# [Exercise description]
Find each line of the entries with the string "white", please, and copy it.

(Dataset items)
*** Block opens ***

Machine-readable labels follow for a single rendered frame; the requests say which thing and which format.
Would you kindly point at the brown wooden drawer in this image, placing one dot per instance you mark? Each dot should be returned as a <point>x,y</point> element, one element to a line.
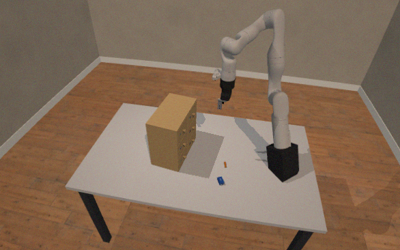
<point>183,156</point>
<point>183,143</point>
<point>192,113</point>
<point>192,139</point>
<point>182,130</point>
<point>191,127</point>

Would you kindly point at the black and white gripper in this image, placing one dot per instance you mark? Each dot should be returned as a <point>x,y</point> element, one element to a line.
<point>227,83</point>

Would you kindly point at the small tan wooden chest of drawers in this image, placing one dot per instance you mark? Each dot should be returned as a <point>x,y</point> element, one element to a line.
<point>162,130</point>

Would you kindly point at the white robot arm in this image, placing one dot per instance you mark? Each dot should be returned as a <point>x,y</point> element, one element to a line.
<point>276,64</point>

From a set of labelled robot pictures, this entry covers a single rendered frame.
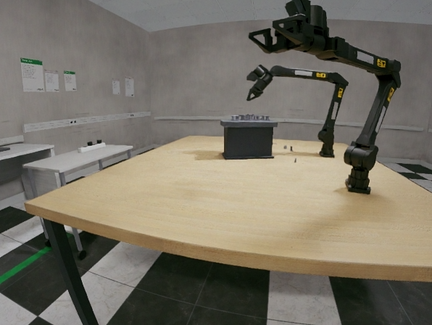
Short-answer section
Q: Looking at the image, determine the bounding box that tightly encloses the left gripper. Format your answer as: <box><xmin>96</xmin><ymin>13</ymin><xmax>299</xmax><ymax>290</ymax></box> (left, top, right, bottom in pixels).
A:
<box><xmin>249</xmin><ymin>14</ymin><xmax>313</xmax><ymax>54</ymax></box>

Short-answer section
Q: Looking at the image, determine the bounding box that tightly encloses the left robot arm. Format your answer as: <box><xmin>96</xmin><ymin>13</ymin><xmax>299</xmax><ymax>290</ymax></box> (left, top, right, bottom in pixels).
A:
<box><xmin>285</xmin><ymin>0</ymin><xmax>401</xmax><ymax>194</ymax></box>

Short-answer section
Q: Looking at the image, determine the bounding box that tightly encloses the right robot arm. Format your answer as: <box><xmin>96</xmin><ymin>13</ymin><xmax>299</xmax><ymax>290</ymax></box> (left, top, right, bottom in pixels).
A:
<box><xmin>246</xmin><ymin>65</ymin><xmax>349</xmax><ymax>158</ymax></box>

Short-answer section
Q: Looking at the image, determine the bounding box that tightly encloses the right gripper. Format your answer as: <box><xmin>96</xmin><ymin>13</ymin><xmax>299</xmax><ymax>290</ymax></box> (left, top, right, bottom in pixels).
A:
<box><xmin>246</xmin><ymin>82</ymin><xmax>267</xmax><ymax>101</ymax></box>

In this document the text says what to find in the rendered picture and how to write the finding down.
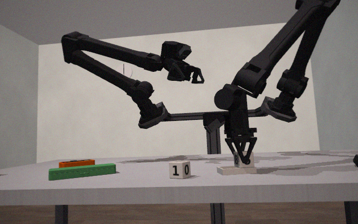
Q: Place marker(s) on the orange digital multimeter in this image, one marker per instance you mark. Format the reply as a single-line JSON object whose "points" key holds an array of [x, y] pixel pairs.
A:
{"points": [[76, 163]]}

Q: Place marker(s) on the green long rectangular box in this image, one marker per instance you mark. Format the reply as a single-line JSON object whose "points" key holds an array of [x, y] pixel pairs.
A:
{"points": [[81, 171]]}

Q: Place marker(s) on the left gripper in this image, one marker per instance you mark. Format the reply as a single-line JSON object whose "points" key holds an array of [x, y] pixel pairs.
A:
{"points": [[241, 135]]}

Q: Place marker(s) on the cream rectangular tray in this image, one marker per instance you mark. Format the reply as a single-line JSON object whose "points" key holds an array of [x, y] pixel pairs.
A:
{"points": [[232, 170]]}

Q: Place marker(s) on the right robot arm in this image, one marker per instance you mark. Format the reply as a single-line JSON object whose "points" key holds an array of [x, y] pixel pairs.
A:
{"points": [[73, 45]]}

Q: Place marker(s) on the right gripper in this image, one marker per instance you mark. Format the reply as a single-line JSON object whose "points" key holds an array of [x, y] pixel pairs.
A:
{"points": [[181, 72]]}

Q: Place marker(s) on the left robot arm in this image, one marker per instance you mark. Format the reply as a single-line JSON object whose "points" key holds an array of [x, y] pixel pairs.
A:
{"points": [[310, 19]]}

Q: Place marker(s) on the beige calendar cube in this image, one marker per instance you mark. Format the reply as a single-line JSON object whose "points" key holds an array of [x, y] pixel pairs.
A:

*** Block closes ***

# [Worked solution]
Would you kindly point at the black and white gripper in this image, placing one dot per instance you mark? Each dot should be returned as a <point>x,y</point> element, one element to a line.
Would you kindly point at the white robot arm in this image, placing one dot per instance you mark? Each dot should be returned as a <point>x,y</point> element, one element to a line.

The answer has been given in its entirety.